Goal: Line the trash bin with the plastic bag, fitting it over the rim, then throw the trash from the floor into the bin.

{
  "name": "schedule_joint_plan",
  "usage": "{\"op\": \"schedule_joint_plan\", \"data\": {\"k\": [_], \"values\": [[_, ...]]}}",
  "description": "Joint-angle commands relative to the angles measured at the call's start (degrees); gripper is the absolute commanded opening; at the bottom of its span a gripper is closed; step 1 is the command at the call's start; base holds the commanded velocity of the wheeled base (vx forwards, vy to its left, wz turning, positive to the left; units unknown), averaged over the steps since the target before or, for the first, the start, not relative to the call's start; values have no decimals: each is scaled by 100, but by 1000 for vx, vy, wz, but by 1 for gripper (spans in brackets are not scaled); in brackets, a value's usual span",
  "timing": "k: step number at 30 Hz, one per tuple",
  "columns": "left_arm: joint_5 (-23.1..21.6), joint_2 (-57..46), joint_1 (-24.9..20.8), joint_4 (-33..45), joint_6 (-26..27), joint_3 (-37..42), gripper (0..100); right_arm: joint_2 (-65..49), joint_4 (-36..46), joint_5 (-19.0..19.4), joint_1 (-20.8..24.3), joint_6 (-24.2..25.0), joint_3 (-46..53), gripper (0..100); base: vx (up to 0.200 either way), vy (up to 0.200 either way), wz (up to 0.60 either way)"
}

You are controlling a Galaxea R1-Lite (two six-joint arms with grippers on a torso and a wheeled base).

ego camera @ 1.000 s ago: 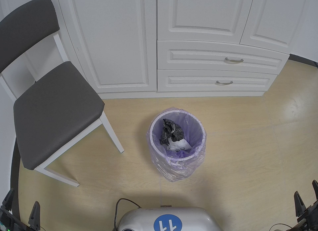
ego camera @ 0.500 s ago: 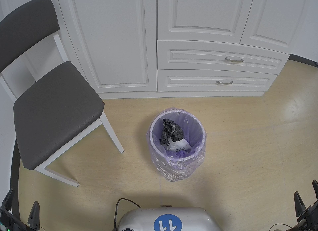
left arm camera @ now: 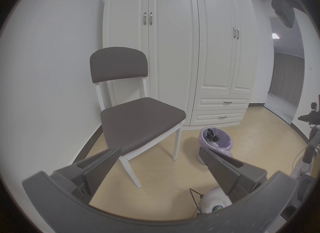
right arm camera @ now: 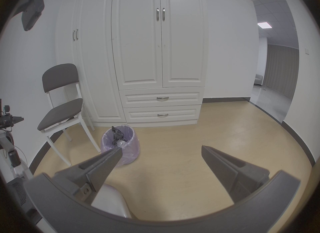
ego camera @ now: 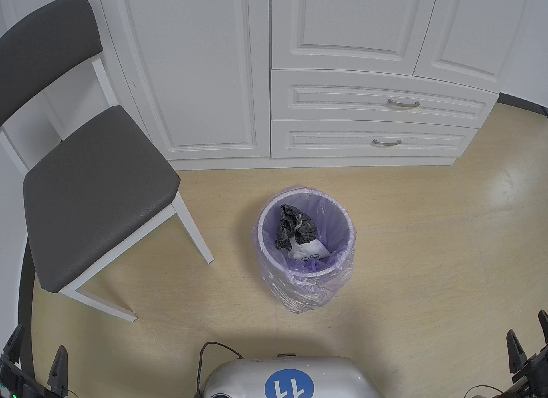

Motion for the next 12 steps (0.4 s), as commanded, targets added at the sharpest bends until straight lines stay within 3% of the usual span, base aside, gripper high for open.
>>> {"op": "schedule_joint_plan", "data": {"k": [1,12], "values": [[10,-84,0,5,1,92,100,-93,-2,1,0,8,101,100,0,0,0],[10,-84,0,5,1,92,100,-93,-2,1,0,8,101,100,0,0,0]]}}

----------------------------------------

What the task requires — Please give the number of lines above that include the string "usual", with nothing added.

Answer box — 2